Automatically detect language

Stay organized with collections Save and categorize content based on your preferences.

This page describes how to set up a recognizer to automatically recognize the language spoken in an audio file, from a preset list of potential languages.

In some situations, you don't know for certain what language your audio recordings contain. For example, if you publish your service, app, or product in a country with multiple official languages, you can potentially receive audio input from users in a variety of languages. This can make specifying a single language code for transcription requests significantly more difficult.

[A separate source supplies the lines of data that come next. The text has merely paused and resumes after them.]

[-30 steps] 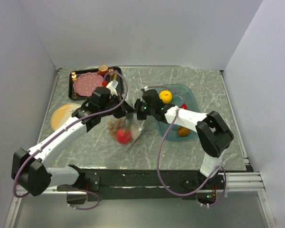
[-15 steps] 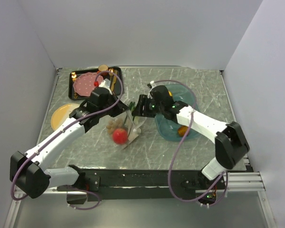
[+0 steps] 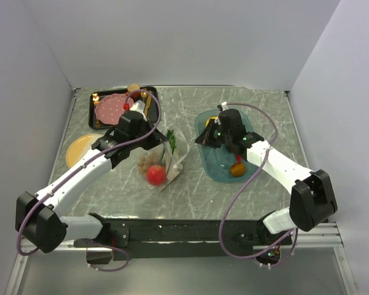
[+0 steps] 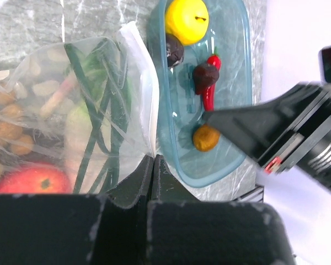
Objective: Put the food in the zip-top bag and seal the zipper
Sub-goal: Place the fake vegetable in the zipper food storage bag, then pick up the fake vegetable from the bin.
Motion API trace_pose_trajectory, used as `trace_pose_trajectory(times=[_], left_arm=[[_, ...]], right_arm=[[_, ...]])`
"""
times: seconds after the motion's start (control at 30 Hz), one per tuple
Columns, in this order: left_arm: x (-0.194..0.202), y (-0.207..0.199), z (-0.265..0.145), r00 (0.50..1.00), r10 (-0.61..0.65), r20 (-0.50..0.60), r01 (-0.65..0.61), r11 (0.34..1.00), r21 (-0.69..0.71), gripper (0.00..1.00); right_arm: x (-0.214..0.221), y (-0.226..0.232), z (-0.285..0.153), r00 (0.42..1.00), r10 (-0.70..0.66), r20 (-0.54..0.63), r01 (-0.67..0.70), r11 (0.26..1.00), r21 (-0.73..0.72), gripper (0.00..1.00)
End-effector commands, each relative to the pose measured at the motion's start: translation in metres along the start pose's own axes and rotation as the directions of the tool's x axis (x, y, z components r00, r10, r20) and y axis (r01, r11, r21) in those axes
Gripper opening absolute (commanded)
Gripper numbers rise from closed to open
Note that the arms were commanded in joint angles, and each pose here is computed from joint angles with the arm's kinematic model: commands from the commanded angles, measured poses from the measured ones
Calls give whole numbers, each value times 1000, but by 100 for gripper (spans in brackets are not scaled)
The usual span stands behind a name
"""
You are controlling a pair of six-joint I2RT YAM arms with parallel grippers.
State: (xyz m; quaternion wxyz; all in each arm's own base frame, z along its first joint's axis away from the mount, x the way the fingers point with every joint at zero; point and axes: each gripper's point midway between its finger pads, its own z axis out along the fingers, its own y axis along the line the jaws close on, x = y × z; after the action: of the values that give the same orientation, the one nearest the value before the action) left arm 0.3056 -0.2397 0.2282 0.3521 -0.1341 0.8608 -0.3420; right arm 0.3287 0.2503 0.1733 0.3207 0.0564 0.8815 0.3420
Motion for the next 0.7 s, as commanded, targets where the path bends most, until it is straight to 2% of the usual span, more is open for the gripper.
trace_pose_trajectory(times=[0.0,0.03,0.1,0.13,0.17,0.3,0.33,0.4,0.43,0.67], left_arm=[[-12,-25,-2,998,71,3,-71,995,75,1],[-15,-26,-1,997,77,-1,-77,995,65,1],[-15,-26,6,995,98,-15,-97,994,57,1],[-15,-25,9,994,103,-19,-102,994,48,1],[-14,-22,13,993,111,-28,-110,993,38,1],[-13,-20,21,992,122,-39,-121,992,26,1],[-12,-20,22,991,124,-41,-123,992,31,1],[-12,-22,24,990,130,-48,-129,991,36,1],[-10,-22,25,990,131,-60,-129,991,38,1],[-5,-21,28,990,120,-73,-116,992,52,1]], right_arm=[[-45,-20,-15,993,30,117,-43,993,110,3],[-52,-47,-20,988,76,136,-96,985,143,16],[-60,-81,-30,981,85,173,-123,967,222,24],[-66,-100,-36,978,83,193,-136,950,279,37],[-60,-115,-37,985,61,164,-114,936,334,42],[-53,-141,-27,993,23,115,-69,910,408,46],[-52,-147,-24,994,16,110,-61,905,422,57],[-47,-161,-12,997,14,78,-49,886,460,57],[-51,-163,-9,997,13,81,-49,882,468,68],[-61,-195,16,997,-24,66,-18,822,569,69]])
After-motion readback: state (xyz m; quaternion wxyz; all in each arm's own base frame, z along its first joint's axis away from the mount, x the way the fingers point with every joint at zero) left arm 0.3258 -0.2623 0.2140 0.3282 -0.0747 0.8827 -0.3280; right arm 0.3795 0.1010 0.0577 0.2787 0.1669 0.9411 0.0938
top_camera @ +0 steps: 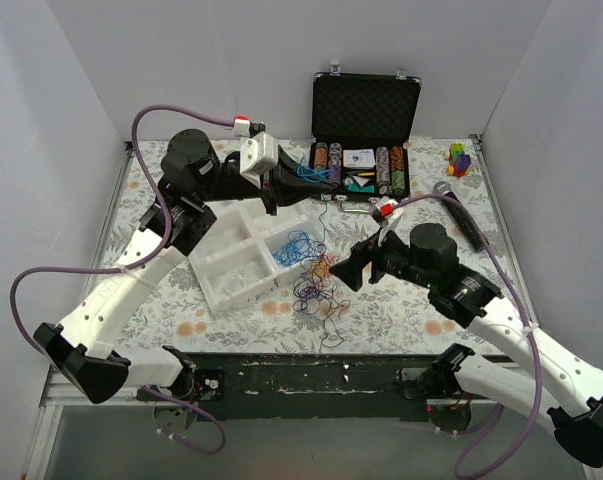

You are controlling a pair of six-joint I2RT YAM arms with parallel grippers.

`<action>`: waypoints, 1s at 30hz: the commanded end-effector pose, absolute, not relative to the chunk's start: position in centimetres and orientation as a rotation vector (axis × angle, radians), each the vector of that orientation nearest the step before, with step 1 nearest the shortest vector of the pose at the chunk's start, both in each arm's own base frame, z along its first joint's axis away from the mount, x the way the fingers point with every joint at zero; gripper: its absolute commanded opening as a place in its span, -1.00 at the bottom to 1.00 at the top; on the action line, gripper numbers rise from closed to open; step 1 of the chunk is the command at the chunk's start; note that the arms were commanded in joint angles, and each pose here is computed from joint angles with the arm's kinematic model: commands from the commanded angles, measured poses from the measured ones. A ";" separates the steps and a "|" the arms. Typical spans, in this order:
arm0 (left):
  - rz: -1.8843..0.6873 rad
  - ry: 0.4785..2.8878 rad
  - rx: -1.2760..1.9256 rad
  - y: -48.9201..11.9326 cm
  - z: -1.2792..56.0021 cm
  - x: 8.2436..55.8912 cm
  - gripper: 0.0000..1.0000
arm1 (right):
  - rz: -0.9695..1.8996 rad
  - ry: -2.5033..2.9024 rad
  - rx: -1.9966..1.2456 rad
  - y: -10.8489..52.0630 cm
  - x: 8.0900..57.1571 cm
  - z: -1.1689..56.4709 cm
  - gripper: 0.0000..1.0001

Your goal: Untangle the cables

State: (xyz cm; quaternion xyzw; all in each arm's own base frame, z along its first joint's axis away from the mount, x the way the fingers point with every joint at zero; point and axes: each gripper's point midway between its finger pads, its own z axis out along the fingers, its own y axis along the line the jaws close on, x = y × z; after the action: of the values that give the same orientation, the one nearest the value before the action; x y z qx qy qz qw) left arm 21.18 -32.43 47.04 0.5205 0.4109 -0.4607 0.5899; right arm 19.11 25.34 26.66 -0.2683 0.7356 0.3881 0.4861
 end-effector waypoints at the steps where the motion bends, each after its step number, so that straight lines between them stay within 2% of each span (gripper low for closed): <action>1: -1.076 0.955 1.219 -31.4 47.8 19.7 -1.00 | 0.950 1.718 -0.615 25.4 19.6 27.0 0.80; 8: -1.109 0.952 1.211 -31.4 48.7 19.1 -1.00 | 0.983 1.596 -0.668 27.9 19.8 29.1 0.82; 12: -1.124 0.945 1.206 -31.4 49.3 18.8 -1.00 | 0.961 1.601 -0.692 29.5 20.1 28.3 0.83; 17: -1.146 0.924 1.201 -31.5 50.6 18.3 -1.00 | 0.931 1.649 -0.692 30.9 20.6 25.5 0.85; 25: -1.018 0.831 1.125 -30.7 55.2 19.1 -1.00 | 0.824 1.864 -0.603 28.9 20.2 15.9 0.85; 30: -0.993 0.763 1.092 -30.1 58.8 18.5 -1.00 | 0.760 1.985 -0.536 28.3 20.3 11.6 0.72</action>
State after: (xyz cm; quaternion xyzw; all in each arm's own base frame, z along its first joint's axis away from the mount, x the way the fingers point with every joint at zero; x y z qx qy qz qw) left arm 19.10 -30.95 55.22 0.4994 0.3649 -0.4549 0.6407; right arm 18.88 27.91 11.47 -0.2658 0.8014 0.3152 0.4333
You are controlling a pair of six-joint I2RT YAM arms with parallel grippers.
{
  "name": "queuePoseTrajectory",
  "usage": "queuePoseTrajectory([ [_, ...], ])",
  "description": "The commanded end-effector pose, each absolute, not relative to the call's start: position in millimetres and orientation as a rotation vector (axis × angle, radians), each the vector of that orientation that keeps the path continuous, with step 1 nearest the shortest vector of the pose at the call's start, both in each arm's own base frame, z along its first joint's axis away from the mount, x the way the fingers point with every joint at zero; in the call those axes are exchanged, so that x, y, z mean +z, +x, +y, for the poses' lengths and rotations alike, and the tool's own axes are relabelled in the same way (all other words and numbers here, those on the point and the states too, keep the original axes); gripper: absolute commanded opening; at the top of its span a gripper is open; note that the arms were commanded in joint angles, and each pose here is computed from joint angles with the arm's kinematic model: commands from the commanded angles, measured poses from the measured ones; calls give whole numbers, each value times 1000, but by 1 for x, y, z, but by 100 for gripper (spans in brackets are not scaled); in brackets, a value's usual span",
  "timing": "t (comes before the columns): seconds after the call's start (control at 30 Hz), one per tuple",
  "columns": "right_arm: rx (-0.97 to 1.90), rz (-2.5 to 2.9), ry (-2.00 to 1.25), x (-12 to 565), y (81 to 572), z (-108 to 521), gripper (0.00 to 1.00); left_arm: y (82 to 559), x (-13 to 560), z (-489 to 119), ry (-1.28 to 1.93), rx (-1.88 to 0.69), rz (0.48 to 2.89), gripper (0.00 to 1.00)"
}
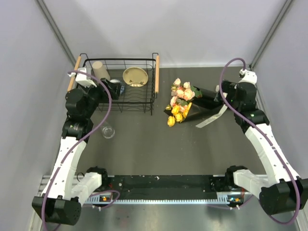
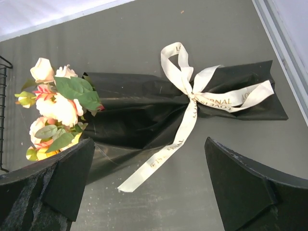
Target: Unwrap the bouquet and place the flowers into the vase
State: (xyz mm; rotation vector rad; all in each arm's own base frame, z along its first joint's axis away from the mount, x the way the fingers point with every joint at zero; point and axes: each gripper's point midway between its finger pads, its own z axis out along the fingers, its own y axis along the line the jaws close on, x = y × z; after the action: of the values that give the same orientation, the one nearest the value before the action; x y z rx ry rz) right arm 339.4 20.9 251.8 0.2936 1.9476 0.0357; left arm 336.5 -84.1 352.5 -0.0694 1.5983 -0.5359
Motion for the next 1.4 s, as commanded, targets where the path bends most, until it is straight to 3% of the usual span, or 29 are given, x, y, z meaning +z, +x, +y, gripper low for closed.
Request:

Multiple language recognition

Speech-to-Text offers a way for you to specify a set of languages that your audio data might contain. When creating a Recognizer, you can provide one or more languages that the audio data might include in the languageCodes field. When you then use the Recognizer in a transcription request, Speech-to-Text attempts to transcribe the audio using the best-fit language from the list of alternates you provided. Speech-to-Text then labels the transcription results with the predicted language code.

This feature is ideal for apps that need to transcribe short statements like voice commands or search. You can list up to four languages for automatic language recognition.

Enable language recognition in audio transcription requests

Specifying multiple languages in your Recognizer resource works just like specifying a single language: simply add the new language codes to the languageCodes field. Speech-to-Text supports alternative language codes for all speech recognition methods: Recognize and StreamingRecognize.